To go deeper on the surrounding query toolkit, see advanced queries in MongoDB and how the aggregation framework compares to $group and MapReduce — both pair naturally with $search pipelines.
Need help designing a search layer, modernizing a MongoDB app, or wiring Atlas Vector Search into a Python/Django backend? Our team builds these systems end to end — explore our Django and Python development services.
Frequently Asked Questions
How do I create a full-text search index in MongoDB?
Use db.collection.createIndex({ field: "text" }) for a single field, or pass multiple fields for a compound text index, for example db.articles.createIndex({ title: "text", body: "text" }). A collection can hold only one text index, but that index can span many fields and use per-field weights. Then query it with the $text operator.
What is the difference between $text and Atlas Search?
$text queries MongoDB's built-in text index and offers basic keyword matching with simple relevance scoring. Atlas Search is a separate, Lucene-powered engine on Atlas clusters, queried via the $search aggregation stage, and adds fuzzy matching, autocomplete, faceting, synonyms, custom analyzers, and BM25 relevance. Atlas Search is the modern recommended choice for real application search.
Does MongoDB full-text search support fuzzy matching and typo tolerance?
The classic $text index does not support fuzzy matching or substring search — it matches whole, stemmed tokens. Atlas Search does: add fuzzy: { maxEdits: 1 } or { maxEdits: 2 } to a text or autocomplete operator to tolerate typos based on Levenshtein edit distance.
How do I sort MongoDB search results by relevance?
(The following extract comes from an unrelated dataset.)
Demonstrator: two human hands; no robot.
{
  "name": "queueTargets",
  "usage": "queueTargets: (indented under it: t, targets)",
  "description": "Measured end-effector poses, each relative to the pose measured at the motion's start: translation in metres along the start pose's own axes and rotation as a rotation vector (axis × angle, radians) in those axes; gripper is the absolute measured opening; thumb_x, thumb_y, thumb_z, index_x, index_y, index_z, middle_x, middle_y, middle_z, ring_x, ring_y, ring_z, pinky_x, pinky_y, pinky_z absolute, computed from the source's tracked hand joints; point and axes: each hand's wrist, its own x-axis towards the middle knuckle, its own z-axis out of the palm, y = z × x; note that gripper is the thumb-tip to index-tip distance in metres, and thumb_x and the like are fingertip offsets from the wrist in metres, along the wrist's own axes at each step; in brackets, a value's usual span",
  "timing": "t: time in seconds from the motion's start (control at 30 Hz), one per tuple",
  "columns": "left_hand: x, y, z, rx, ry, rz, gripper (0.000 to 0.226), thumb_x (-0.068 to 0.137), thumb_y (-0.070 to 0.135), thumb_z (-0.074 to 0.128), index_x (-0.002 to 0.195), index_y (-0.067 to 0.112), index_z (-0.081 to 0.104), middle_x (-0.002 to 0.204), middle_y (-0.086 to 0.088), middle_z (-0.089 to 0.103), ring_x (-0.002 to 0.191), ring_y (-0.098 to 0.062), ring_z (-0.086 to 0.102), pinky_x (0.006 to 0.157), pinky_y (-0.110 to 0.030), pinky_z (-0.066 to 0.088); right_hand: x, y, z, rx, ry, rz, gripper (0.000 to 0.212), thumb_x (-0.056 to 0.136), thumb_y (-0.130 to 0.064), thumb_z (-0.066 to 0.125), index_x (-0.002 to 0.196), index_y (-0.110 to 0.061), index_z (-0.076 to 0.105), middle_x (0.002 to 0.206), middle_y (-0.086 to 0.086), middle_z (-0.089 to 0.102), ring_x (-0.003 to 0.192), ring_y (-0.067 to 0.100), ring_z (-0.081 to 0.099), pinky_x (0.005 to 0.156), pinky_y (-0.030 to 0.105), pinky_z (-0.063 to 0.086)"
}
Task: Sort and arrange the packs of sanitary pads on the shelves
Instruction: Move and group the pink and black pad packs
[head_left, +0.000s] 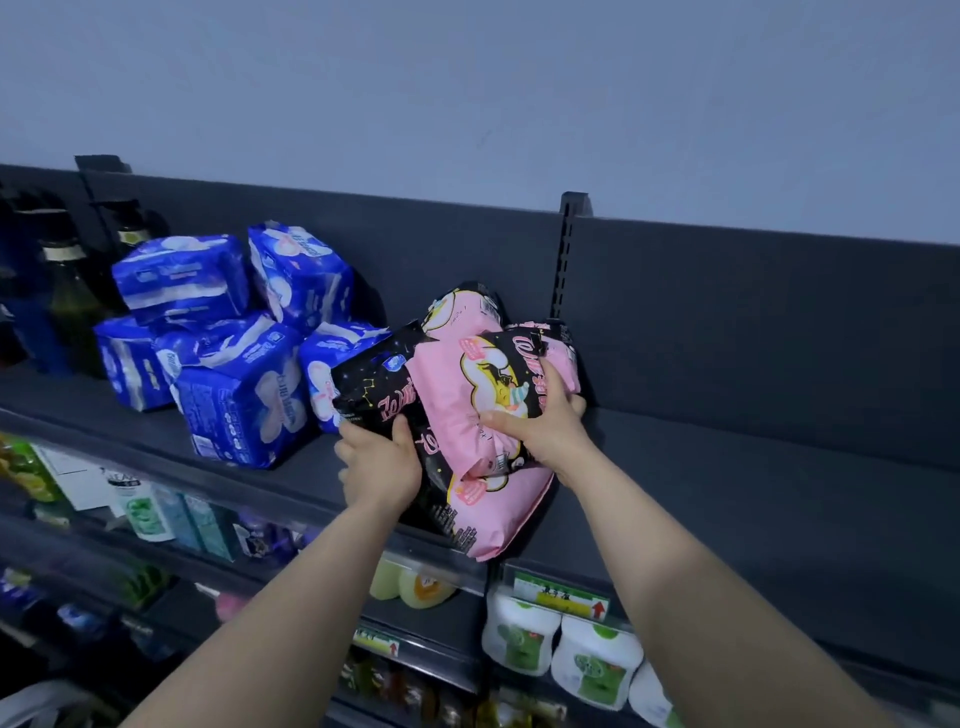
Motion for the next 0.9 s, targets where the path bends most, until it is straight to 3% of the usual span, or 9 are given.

For text indexes, project the relevance value with { score: { $meta: "textScore" } } and sort on it: .sort({ score: { $meta: "textScore" } }). For Atlas Search, results come back ordered by searchScore by default; you can also project { $meta: "searchScore" } and sort explicitly.
Can I run full-text search in MongoDB without Atlas?
Yes. Classic text indexes and the $text operator work on any self-managed MongoDB deployment, no Atlas required. Atlas Search and Atlas Vector Search, however, run only on Atlas clusters because they manage the embedded Lucene indexes for you.
When should I use Elasticsearch instead of MongoDB search?
Choose Elasticsearch or OpenSearch when you need a dedicated search platform that aggregates data from multiple sources, requires very specialized Lucene tuning, or must scale search independently of your database. For most applications already on MongoDB, Atlas Search delivers comparable relevance features without the cost of running and syncing a second system.